Suwarna Datar1,Bishakha Ray1,Pramod Bankar1
Defence Institute of Advanced Technology (DIAT)1
Suwarna Datar1,Bishakha Ray1,Pramod Bankar1
Defence Institute of Advanced Technology (DIAT)1
Polymer thin films are used for several applications and their thickness reduction is most important in future generation storage devices when they are used as dielectrics. Thickness reduction inevitably affects the quality of the polymer films. Furthermore, for environment safety these polymers are also used for the adsorption of the Volatile organic compounds (VOCs). Understanding the nanomechanical properties of thin polymer films and the effect of their interactions with VOCs on these properties is important in several applications like environment monitoring systems in closed spaces, sensors, electronics and packaging systems. In the present work we try to study the effect of thickness on the nanomechanical properties of polymer thin films in two different forms; deposited on the substrate and free standing films using Amplitude Modulation Frequency Modulation (AMFM) Atomic Force Microrscopy (AFM). The study has been done for polymer films of polystyrene and polymethacrylate deposited on the substrate and as free standing films. Changes in the measurement of Young’s modulus of the polymer when it is free standing and deposited on the substrates were observed with respect to the thickness of the film. It has been observed that as the thickness of the film is reduced the young’s modulus measured for the two forms of the films do not match.

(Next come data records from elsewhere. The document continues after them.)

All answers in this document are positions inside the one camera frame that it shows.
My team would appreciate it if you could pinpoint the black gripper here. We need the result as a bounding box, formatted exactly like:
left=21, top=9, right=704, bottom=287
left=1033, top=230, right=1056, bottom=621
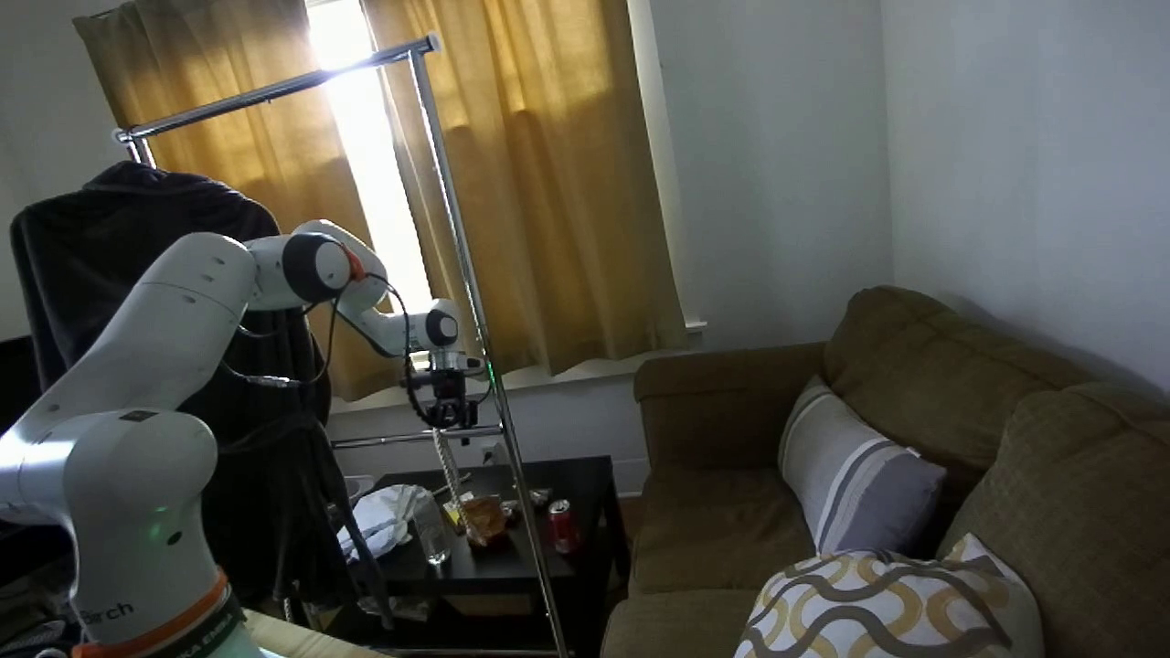
left=405, top=351, right=478, bottom=429

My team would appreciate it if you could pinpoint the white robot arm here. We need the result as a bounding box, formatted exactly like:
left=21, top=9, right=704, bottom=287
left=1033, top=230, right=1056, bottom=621
left=0, top=220, right=458, bottom=658

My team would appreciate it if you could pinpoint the orange snack bag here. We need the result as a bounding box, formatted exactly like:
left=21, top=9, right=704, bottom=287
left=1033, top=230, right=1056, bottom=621
left=460, top=495, right=509, bottom=549

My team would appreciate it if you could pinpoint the white cloth on table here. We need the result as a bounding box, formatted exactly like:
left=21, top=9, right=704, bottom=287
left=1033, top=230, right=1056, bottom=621
left=352, top=482, right=432, bottom=560

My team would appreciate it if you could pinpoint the red soda can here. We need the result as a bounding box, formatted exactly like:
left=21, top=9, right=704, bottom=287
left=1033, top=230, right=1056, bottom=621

The causes of changes have been discussed based on the interaction of tip with the free-standing and substrate deposited films. Furthermore, it is observed that the interaction of VOCs is quite different in both cases which is analyzed based on the changes observed in young’s modulus by AMFM measurement. AMFM is a unique technique to study nanoscale viscoelastic properties of polymers. It can map the elastic properties of materials with unprecedented spatial resolution. In AMFM, conventional amplitude modulation and frequency modulation modes are combined to measure viscoelastic properties of materials with sub-10 nm resolution. The results have been discussed highlighting the importance and uniqueness of AMFM techniques in such measurements.